PROMPT: Return the run of lines below that opens with the line containing "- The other" and closes with the line containing "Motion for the", keeping each one exact.

DATASET EXTRACT:
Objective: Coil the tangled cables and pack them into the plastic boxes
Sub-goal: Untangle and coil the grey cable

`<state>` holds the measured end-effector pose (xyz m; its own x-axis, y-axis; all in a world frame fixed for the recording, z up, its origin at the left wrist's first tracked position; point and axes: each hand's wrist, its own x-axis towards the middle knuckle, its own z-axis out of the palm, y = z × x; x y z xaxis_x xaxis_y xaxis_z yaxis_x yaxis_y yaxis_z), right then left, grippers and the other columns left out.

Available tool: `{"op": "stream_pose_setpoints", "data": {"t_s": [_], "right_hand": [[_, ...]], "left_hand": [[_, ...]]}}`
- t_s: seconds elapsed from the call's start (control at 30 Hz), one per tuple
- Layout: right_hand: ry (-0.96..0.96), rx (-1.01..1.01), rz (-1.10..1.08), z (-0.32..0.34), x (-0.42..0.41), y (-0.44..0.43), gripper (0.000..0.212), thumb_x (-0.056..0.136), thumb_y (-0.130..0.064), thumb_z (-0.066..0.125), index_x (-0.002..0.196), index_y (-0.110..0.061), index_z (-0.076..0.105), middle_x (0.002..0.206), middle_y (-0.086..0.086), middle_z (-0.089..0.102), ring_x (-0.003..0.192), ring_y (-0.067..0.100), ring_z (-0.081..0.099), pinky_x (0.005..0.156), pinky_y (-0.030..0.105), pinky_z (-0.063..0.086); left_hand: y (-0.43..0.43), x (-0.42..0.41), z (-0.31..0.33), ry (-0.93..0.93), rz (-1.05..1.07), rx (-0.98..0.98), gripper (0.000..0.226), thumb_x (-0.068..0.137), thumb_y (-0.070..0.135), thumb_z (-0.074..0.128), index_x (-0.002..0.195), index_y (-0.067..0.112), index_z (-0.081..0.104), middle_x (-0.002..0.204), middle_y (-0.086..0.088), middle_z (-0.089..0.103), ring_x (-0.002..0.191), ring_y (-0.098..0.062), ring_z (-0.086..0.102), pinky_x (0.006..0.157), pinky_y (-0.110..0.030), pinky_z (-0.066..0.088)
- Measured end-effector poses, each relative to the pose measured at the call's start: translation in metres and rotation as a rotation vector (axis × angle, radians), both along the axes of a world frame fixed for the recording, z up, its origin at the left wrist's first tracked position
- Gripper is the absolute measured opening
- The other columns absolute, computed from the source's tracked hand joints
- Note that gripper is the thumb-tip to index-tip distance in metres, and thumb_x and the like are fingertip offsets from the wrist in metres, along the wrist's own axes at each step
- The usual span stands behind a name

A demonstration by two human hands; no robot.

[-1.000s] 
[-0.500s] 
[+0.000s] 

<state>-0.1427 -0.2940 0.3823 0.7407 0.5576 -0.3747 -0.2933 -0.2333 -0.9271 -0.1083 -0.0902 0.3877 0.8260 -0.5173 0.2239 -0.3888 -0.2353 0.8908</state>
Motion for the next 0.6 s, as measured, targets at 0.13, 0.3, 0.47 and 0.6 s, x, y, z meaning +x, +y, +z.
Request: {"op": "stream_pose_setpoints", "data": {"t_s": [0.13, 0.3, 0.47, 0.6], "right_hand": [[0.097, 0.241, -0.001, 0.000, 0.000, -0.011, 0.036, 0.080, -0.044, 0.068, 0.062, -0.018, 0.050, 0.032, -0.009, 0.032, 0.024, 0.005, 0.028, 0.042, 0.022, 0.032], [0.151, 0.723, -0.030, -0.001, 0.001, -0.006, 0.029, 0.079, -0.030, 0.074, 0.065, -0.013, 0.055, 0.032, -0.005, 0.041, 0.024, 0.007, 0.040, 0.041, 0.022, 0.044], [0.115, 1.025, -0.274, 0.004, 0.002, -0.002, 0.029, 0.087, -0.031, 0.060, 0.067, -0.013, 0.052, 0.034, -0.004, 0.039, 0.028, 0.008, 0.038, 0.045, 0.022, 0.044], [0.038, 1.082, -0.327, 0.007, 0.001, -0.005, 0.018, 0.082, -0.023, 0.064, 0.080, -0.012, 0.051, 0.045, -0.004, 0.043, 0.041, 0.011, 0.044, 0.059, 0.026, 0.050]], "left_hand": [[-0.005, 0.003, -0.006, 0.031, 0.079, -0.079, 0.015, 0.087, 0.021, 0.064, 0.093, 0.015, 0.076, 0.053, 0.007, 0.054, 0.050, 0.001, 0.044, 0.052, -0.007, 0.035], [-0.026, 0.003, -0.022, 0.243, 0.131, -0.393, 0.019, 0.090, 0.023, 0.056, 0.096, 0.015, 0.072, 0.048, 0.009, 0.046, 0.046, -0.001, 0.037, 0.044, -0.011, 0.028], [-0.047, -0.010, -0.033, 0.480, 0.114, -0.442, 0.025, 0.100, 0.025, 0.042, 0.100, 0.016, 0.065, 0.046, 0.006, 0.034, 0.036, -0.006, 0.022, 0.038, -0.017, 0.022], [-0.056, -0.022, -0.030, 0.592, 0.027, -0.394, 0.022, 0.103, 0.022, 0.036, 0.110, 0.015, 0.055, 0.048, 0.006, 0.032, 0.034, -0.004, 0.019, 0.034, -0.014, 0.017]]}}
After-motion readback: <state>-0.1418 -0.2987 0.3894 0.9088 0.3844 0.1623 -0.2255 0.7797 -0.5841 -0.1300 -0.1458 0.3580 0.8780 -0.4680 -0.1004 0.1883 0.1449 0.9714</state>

FINISHED TASK:
- The other columns absolute, computed from the source's tracked hand joints
- Note that gripper is the thumb-tip to index-tip distance in metres, and thumb_x and the like are fingertip offsets from the wrist in metres, along the wrist's own axes at each step
- The usual span stands behind a name

A demonstration by two human hands; no robot.

[-1.000s] 
[-0.500s] 
[+0.000s] 

<state>-0.1427 -0.2940 0.3823 0.7407 0.5576 -0.3747 -0.2933 -0.2333 -0.9271 -0.1083 -0.0902 0.3877 0.8260 -0.5173 0.2239 -0.3888 -0.2353 0.8908</state>
Motion for the next 0.6 s, as measured, targets at 0.13, 0.3, 0.47 and 0.6 s, x, y, z meaning +x, +y, +z.

There is no more to the answer.